The friendly staff at the Hotel Divesta ask me, “are you sure you don’t stay one more night?” They laugh. When I arrived here five days ago, I told them I’d stay just two nights. Yet every morning after that, I ask them, “Can I stay one more night?” Yesterday I had to move to another room because someone booked my room online.

“No,” I tell them while pretending to dry my eyes, “it’s a sad day, but I must leave you—and Bulgaria.”

There is a minor problem with my bike. My exhaust is rattling. I think all the miles and rough roads and the vibration that comes with it, have shaken the screws and rivets loose. It hasn’t been that long. Just last year in Croatia an excellent exhaust mechanic refurbished the entire pipe. Now it’s annoying—and noisy. I tried to find a shop in Plovdiv and Varna to help me, but everyone is on holiday this time of year. I’ll try again in Romania.

I pack up my bike, and with goodbye waves, I scoot down the street and make my way out of the city to the countryside. In an hour, I’m at the border. A long line of cars idle and wait for customs and immigration clearance. I take advantage of the small profile of my motorcycle and the gap between the cars and jump the line nearly to the front. I’m just one person. Most of the vehicles have several passengers. Each must present a passport, and the driver must have documentation for the car.

It’s an easy crossing. I present my green insurance card, passport, and California DMV registration card for my bike. Moments later, with a new stamp in my passport, I’m in Romania. For almost an hour, I ride through farmland, a few small villages, and then cross a modern bridge and roll into Constanța. I pass the port and make my way to a modest hotel in Old Town.

Then I go through the ritual again. This time I unpack “Doc” and settle into my room.

Even though it’s a popular beach destination for Romanians, today, Constanța seems quiet. I walk around the old town and wander through a small flea market in the main square. As day drifts into the night, there is more activity on the pedestrian promenade in the old town.

The Romanian Museum of National History and Archeology in Constanta.

Old Town Constanta looking north.

Capturing a birds eye view of Constanta’s old town with the drone.

I feel the energy, so I step into a wine bar in the old town.
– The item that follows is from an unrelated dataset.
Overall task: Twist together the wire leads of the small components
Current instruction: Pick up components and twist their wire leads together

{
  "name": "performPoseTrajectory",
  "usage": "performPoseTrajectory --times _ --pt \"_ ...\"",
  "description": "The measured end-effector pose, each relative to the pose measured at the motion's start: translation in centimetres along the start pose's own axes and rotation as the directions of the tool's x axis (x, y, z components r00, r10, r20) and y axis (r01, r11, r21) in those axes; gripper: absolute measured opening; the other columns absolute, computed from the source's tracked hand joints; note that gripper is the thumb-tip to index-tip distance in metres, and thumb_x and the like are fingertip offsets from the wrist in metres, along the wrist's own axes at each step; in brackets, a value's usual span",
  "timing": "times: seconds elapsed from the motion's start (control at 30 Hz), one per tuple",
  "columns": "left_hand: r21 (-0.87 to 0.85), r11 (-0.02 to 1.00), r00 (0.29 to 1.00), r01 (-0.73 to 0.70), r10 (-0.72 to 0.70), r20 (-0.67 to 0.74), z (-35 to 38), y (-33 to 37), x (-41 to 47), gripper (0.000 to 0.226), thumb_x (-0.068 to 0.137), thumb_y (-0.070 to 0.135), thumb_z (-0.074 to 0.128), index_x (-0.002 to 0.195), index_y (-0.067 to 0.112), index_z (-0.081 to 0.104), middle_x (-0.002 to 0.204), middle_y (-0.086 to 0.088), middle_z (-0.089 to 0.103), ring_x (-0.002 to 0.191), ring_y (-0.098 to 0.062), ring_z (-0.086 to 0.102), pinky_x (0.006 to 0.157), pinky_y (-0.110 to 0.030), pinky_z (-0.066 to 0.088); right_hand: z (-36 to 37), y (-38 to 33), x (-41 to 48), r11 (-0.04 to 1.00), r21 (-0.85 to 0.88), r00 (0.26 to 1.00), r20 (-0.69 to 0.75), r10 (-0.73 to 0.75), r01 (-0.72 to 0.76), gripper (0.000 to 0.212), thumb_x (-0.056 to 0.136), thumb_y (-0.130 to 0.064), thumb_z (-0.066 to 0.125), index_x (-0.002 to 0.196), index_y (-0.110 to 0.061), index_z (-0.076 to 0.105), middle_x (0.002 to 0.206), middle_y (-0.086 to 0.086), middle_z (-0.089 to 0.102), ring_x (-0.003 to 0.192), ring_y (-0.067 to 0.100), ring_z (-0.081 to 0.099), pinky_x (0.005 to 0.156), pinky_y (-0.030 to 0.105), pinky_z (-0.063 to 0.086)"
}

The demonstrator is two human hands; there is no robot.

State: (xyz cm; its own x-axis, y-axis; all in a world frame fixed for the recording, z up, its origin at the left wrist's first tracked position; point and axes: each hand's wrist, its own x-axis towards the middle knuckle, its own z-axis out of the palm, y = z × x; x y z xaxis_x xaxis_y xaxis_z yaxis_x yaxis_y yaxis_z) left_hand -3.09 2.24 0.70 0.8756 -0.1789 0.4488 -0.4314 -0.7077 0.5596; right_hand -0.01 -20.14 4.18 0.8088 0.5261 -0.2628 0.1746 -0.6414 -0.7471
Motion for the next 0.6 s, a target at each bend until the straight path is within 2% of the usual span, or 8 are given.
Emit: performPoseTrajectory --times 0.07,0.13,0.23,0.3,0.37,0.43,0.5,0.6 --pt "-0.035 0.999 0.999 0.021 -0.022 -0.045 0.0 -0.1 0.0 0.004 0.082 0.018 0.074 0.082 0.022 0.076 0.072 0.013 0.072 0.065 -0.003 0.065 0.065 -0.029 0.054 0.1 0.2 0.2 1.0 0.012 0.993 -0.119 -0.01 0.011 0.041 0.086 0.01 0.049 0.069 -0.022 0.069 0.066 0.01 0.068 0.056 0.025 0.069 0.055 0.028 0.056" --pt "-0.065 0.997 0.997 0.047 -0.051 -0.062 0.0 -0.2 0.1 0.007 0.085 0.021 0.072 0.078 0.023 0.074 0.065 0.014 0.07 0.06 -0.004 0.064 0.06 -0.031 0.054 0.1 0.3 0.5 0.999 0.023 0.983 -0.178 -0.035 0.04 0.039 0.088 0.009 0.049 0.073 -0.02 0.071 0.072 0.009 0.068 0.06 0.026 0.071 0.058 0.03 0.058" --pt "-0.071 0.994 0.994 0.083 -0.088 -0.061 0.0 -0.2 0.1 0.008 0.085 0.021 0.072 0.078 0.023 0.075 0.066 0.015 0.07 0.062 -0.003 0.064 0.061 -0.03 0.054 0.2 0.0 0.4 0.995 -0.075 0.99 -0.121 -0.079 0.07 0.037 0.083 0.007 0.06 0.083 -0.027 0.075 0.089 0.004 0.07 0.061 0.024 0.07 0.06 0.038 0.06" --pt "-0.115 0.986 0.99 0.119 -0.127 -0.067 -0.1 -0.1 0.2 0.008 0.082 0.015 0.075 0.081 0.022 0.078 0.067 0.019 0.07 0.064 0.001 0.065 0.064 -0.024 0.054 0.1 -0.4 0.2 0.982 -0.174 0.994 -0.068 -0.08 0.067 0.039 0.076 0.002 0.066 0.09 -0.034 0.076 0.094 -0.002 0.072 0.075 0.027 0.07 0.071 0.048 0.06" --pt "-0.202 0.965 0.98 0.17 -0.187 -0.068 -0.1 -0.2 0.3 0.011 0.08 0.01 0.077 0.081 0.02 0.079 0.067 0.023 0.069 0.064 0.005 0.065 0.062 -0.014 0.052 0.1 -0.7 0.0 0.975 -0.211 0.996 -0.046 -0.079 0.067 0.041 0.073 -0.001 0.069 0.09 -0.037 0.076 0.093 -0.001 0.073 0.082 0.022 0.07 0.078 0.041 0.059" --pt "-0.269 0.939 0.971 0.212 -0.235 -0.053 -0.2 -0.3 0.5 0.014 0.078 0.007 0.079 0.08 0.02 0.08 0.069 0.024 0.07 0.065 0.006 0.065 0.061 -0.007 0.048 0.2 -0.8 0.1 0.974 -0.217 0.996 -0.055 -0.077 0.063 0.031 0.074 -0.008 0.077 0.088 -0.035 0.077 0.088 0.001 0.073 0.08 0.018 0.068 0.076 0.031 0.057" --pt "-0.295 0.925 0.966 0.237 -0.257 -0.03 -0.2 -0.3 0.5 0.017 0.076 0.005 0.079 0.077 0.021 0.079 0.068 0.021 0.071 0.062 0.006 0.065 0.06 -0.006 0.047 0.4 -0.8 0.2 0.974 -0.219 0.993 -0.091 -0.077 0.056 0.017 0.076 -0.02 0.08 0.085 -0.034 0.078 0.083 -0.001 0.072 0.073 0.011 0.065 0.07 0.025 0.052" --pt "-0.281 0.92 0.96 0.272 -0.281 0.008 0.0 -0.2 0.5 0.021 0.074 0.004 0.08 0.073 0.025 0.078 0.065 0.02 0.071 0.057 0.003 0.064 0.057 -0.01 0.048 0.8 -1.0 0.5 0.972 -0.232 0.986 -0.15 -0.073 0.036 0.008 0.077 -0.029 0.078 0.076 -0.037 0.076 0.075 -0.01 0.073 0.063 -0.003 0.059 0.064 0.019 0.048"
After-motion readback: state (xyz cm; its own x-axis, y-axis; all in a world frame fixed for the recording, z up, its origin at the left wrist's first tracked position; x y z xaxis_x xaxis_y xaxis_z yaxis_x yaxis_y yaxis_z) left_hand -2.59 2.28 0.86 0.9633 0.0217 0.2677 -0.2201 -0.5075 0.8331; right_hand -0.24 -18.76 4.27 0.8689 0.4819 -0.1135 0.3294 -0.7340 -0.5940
The temperature is still hot, and though it was a short ride today, I’m feeling parched. So I opt for a cold glass of rose. The bartender doesn’t speak English, but I’m able to communicate enough to learn he loves photography and wants to check out my Canon DSLR. So he snaps a few pics of me.

For dinner, I look forward to my first taste of Romanian wine. Outside tables at many restaurants fill up with diners. I grab a table inside Tara’s GastroPub in the old town. It’s cozy and colorful, and one wall lined with a wine rack and many bottles catches my eye. As I examine the list, I realize that nearly every bottle they offer is from the same winery: Purcari. There are a few other offerings, but they tend to be sweeter or white.

I ask my server for a recommendation while explaining it’s my first night in town and how psyched I am about Romanian wine. I’m drawn to the “Freedom Blend” because it features three different grapes from three different countries—Romania, Georgia, and Ukraine.  She says it’s popular and from a Romanian producer, Purcari. The bottle she brings to my table is roasting hot—nearly boiling. I ask if she could chill it down a bit with some ice. She takes the bottle back, and from a refrigerator across the dining room, she grabs another bottle and brings it to my table. It’s nearly freezing. We have a communication problem. “It’s too cold,” I ask again about ice, but she’s frustrated with me and asks a colleague to talk to me. I give up and ask for the hot bottle, and I’ll deal with it.

Tara’s GastroPub in Constanta, Romania.

A great idea blending grapes with origins from three different former Soviet-bloc states—but not made by a Romanian producer.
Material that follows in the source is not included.